PARIS — For some people, 13 is an unlucky number — but not for Benoit Jamin and Isabelle Puech, the French duo behind the Jamin Puech accessories label.

The couple founded Jamin Puech 13 years ago with a belief that quirky, richly embroidered and colorful bags would fill a place in the market. Now, their brand has grown into a $6 million wholesale operation and they’re setting their sights on retail expansion — no matter the inauspicious anniversary or the difficult economic environment.

In March, they opened their second Paris store, a homey 800-square-foot space decorated with furniture found in various flea markets. It is located on the increasingly popular Rue Madame on the Left Bank, within short walking distance of the Boulevard Saint Germain.

A third Paris boutique, a 300-square-foot space that adopts a boudoir theme, opened on the Rue Vieille du Temple in the trendy Marais district in April. Last month, they opened a larger store in New York at 247 Elizabeth Street, moving from a smaller unit operating at 252 Mott Street since 1998.

Jamin Puech also has shops in Tokyo, opened in 2001, and on the Rue de Hauteville in Paris, the couple’s first shop, opened in 1996. Some 350 doors around the world, including Neiman Marcus, Bergdorf Goodman, Saks Fifth Avenue and Fred Segal, carry Jamin Puech designs.

“I think a lot of people were under the impression that we were busy sewing away all the time, hidden in our studio,” said Puech. “It was about time to try to increase our profile.”

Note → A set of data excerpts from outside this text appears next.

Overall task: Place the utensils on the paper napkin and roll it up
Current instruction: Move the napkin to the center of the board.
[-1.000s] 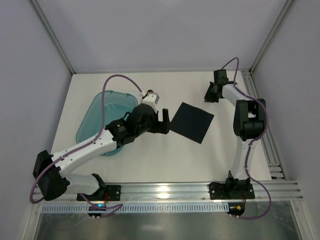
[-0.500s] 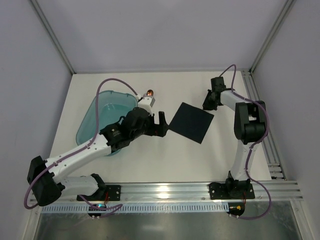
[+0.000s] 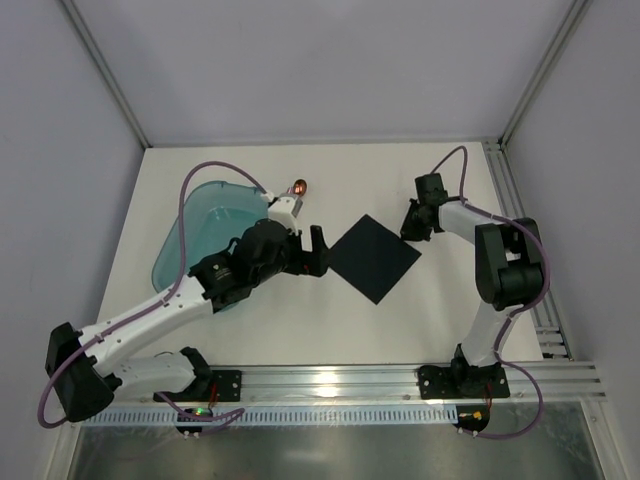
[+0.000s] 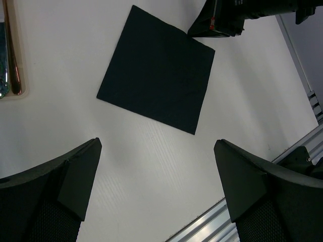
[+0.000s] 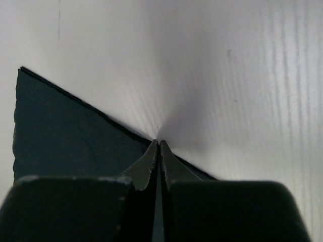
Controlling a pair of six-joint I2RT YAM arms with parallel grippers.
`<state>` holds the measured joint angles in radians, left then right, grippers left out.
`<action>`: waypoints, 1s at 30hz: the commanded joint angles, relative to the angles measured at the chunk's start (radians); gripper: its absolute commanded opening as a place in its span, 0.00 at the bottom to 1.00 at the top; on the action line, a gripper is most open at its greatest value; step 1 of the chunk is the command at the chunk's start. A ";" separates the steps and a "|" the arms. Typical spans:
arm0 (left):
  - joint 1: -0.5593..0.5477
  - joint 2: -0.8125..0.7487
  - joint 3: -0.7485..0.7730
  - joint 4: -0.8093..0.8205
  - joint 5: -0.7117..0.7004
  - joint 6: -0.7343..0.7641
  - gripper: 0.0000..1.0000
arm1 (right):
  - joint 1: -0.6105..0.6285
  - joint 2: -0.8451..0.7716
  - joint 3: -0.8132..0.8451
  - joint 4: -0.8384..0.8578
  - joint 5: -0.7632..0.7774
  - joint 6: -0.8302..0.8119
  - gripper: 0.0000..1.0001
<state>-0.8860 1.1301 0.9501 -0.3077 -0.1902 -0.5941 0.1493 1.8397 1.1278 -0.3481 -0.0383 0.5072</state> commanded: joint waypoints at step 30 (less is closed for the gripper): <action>0.156 0.137 0.183 -0.224 0.026 0.036 0.78 | 0.254 -0.366 -0.224 -0.006 0.104 0.074 0.04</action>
<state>-0.7921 1.1995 1.0370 -0.4713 -0.2317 -0.5961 0.3973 1.6173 0.9020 -0.3233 0.0422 0.5980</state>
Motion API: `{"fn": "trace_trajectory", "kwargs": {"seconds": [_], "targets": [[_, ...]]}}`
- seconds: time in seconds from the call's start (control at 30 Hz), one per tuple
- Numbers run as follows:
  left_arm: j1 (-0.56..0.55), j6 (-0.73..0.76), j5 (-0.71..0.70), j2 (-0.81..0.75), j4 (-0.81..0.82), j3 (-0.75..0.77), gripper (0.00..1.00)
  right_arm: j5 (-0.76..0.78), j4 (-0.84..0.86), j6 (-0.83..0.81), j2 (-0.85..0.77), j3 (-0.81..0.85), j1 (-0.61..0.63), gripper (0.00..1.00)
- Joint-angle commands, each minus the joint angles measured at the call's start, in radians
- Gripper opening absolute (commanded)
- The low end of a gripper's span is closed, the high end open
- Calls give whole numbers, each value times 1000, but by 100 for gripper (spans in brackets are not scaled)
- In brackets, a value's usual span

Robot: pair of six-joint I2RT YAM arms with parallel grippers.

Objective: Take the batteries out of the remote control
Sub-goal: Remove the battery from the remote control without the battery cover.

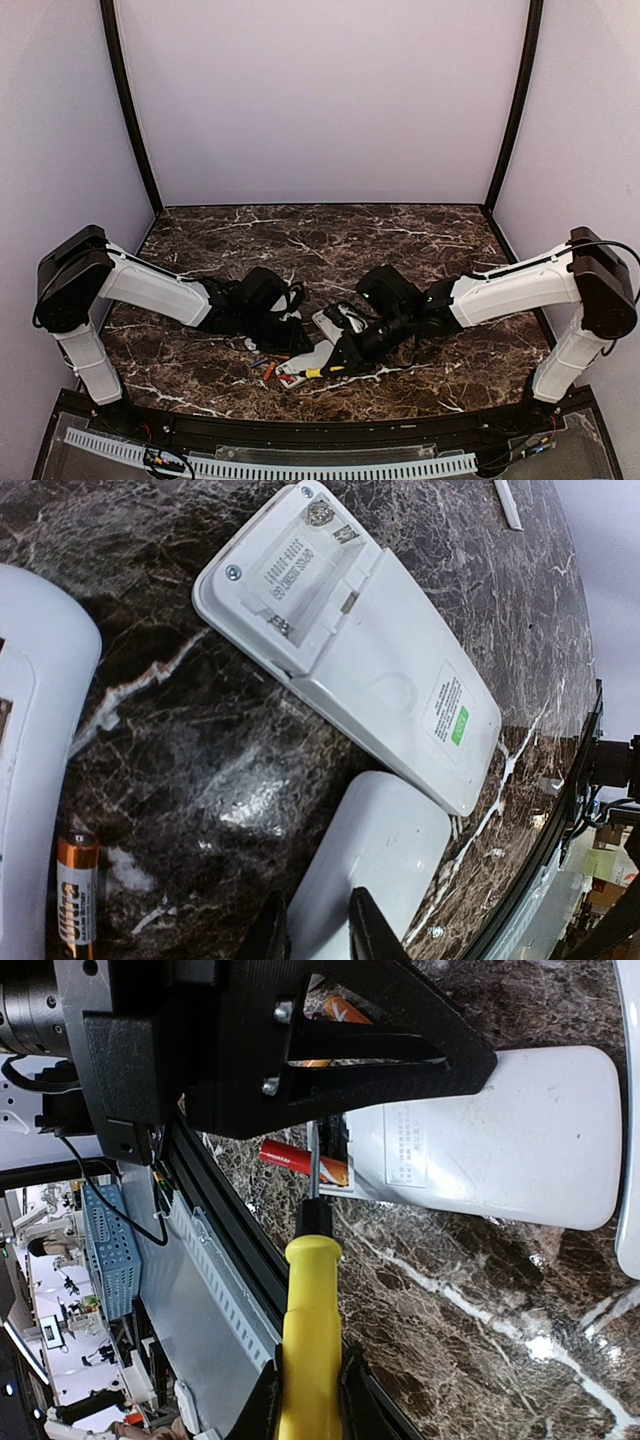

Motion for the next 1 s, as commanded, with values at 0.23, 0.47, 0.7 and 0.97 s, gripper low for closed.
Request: {"fn": "trace_trajectory", "kwargs": {"seconds": [0.23, 0.47, 0.7, 0.97], "targets": [[-15, 5, 0, -6, -67, -12, 20, -6, -85, -31, -41, 39, 46, 0], [-14, 12, -4, -8, -75, 2, 20, 13, -114, -26, -60, 32, 57, 0], [-15, 18, -8, -17, -83, 10, 20, 28, -134, -15, -63, 25, 68, 0], [-15, 28, -21, -33, -89, 29, 21, 65, -176, -12, -96, 42, 82, 0]]}}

Added Jamin, “The shops help build a stronger image for the brand. We needed to do that now to try to push the business ahead.”

The shop’s decor includes antique wallpaper the couple found at a flea market, as well as lampshades covered with pages from Paris newspapers, which the couple designed themselves. Bags range from about $250 for a sequined clutch to $450 for a leather bag covered with zippers. Prices are converted from the euro at current exchange rates.

With the wind in their sails from all their current retail ventures, Jamin Puech is also considering expanding in other ways. They have projects on the drawing board for a full-blown apparel line, as well as small home design items.“We don’t want to stop creating,” Puech said. “We haven’t figured out when we’d introduce the clothes, but it’s never to soon to start thinking about the future.”